Mendag menambahkan saat ini ada sekitar 20 perjanjian perdagangan yang sudah diimplementasikan. Selain itu terdapat 10 kesepakatan kerja sama perdagangan yang dalam proses ratifikasi, serta 16 kesepakatan yang masih negosiasi.

Baca juga: CEPA Dinilai Pintu Baru Pasar Perusahaan Indonesia-Eropa

Menurut Mendag, kementeriannya berupaya untuk lebih mengoptimalkan pemanfaatan CEPA terutama dengan Uni Eropa (IEU-CEPA) dan Kanada (ICA-CEPA). Langkah yang dilakukan Kementerian Perdagangan (Kemendag) adalah membuat sistem Surat Keterangan Asal (SKA) ekspor secara otomatis.

"Sehingga kalau mau ekspor baja ke Kanada, misalnya, eksportir bisa langsung mendapatkan SKA dengan tarif paling rendah," ujarnya. Ditambahkannya bahwa masalah administratif menjadi tugas pemerintah, sedangkan tugas pelaku usaha melakukan dan meningkatkan ekspor.

Selain itu, Kemendag juga membentuk sekretariat atau tim untuk setiap CEPA yang perundingannya sudah selesai. "Ini penting karena banyak yang suka bingung mau menghubungi ke mana ketika perundingan selesai," ucapnya.

Mendag menegaskan dua kebijakan tersebut akan lebih memudahkan pelaku usaha. Sehingga pemanfaatan CEPA akan lebih maksimal untuk meningkatkan perdagangan luar negeri Indonesia.

Baca juga: ICA-CEPA Perkuat Perdagangan Indonesia dengan Kanada

Pada sosialisasi yang berlangsung Senin (29/9/2025) di Kantor Kemendag, disajikan informasi seputar isi IEU-CEPA dan ICA-CEPA. Misalnya produk yang mendapat keringanan tarif serta fasilitas yang diperoleh dari Uni Eropa dan Kanada atau sebaliknya.

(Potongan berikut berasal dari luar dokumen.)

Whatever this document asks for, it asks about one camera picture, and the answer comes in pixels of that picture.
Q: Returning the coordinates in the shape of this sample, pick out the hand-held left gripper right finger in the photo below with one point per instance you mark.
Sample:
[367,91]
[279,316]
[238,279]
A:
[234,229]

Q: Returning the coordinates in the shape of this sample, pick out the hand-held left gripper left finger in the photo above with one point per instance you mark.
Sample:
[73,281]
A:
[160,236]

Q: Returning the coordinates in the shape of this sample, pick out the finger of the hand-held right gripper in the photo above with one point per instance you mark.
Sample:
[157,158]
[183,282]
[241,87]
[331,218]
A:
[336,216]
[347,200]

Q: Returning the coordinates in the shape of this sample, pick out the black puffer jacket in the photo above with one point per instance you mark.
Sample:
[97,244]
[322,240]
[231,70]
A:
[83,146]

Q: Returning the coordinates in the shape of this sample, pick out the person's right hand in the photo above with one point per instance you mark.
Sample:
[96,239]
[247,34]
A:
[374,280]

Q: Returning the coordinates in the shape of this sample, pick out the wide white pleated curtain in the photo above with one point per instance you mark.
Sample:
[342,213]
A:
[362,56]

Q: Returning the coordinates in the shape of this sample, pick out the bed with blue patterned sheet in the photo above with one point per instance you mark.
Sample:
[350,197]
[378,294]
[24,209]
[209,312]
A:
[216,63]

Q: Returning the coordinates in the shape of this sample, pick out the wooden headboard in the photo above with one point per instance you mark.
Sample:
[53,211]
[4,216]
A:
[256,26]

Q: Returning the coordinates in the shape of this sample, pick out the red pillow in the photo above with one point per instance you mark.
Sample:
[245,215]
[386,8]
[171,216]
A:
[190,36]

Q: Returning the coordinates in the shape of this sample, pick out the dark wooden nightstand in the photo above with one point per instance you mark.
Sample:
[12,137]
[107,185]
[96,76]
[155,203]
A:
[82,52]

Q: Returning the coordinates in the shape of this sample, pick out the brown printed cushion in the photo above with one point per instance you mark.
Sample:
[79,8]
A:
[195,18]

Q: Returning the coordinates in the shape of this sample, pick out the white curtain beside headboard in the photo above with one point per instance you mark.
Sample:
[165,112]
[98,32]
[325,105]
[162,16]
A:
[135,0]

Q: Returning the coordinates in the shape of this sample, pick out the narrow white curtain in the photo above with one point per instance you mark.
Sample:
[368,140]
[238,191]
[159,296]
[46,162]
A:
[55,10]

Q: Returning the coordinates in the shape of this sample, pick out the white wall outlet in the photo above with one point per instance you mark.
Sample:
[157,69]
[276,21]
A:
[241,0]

Dirjen Perundingan Perdagangan Internasional Kemendag, Djatmiko Bris Witjaksono, mengatakan IEU-CEPA dan ICA-CEPA adalah prestasi luar biasa bagi Indonesia. "Selain memperkokoh posisi Indonesia di perdagangan global, secara geopolitik juga memperkuat pengaruhnya di tengah rivalitas AS dan Tiongkok," ucapnya.